The task:
The response should consist only of the lines from the one with "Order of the" to the end of the data below, copied exactly and without pictures.

Data block:
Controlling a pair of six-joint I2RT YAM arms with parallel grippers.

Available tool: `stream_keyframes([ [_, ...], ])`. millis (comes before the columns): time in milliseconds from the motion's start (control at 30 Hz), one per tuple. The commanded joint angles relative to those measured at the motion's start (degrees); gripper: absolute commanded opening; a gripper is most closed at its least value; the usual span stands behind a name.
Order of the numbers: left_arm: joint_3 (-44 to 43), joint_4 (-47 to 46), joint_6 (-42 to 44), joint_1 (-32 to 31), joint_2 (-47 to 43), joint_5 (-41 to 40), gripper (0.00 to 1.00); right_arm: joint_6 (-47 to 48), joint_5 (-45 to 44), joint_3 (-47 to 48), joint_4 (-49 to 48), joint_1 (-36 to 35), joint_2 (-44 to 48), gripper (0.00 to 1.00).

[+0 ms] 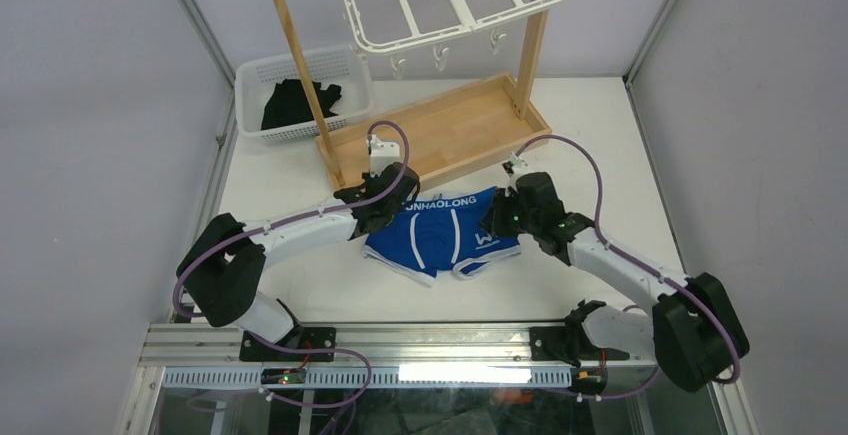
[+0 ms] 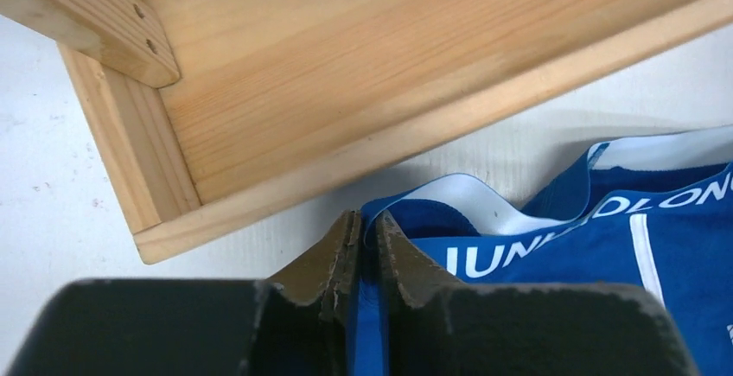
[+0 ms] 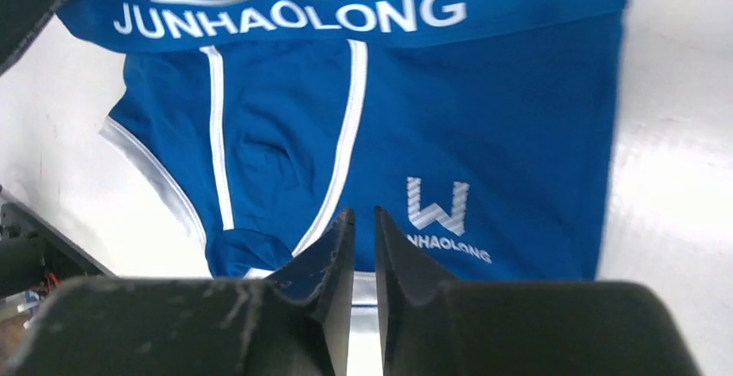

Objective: Clip the underwear to the hanger
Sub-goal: Flatten out the underwear at the center of the board.

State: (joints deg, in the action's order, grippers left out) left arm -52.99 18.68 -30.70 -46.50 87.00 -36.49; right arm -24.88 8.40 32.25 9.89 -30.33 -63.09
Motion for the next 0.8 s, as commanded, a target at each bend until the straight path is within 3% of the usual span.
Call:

Written reply:
Order of the numbers: left_arm: joint_3 (-44 to 43), joint_4 (-47 to 46), joint_6 (-42 to 44), joint_1 (-32 to 31), joint_2 (-47 to 43), joint_5 (-41 to 40), gripper (0.00 to 1.00); right_arm: joint_6 (-47 to 48), joint_5 (-45 to 44), joint_3 (-47 to 48), joint_4 (-49 to 48), joint_1 (-36 to 35), joint_2 (-44 to 48), gripper (0.00 to 1.00).

[+0 ms] 
[+0 ms] 
[+0 ms] 

Objective: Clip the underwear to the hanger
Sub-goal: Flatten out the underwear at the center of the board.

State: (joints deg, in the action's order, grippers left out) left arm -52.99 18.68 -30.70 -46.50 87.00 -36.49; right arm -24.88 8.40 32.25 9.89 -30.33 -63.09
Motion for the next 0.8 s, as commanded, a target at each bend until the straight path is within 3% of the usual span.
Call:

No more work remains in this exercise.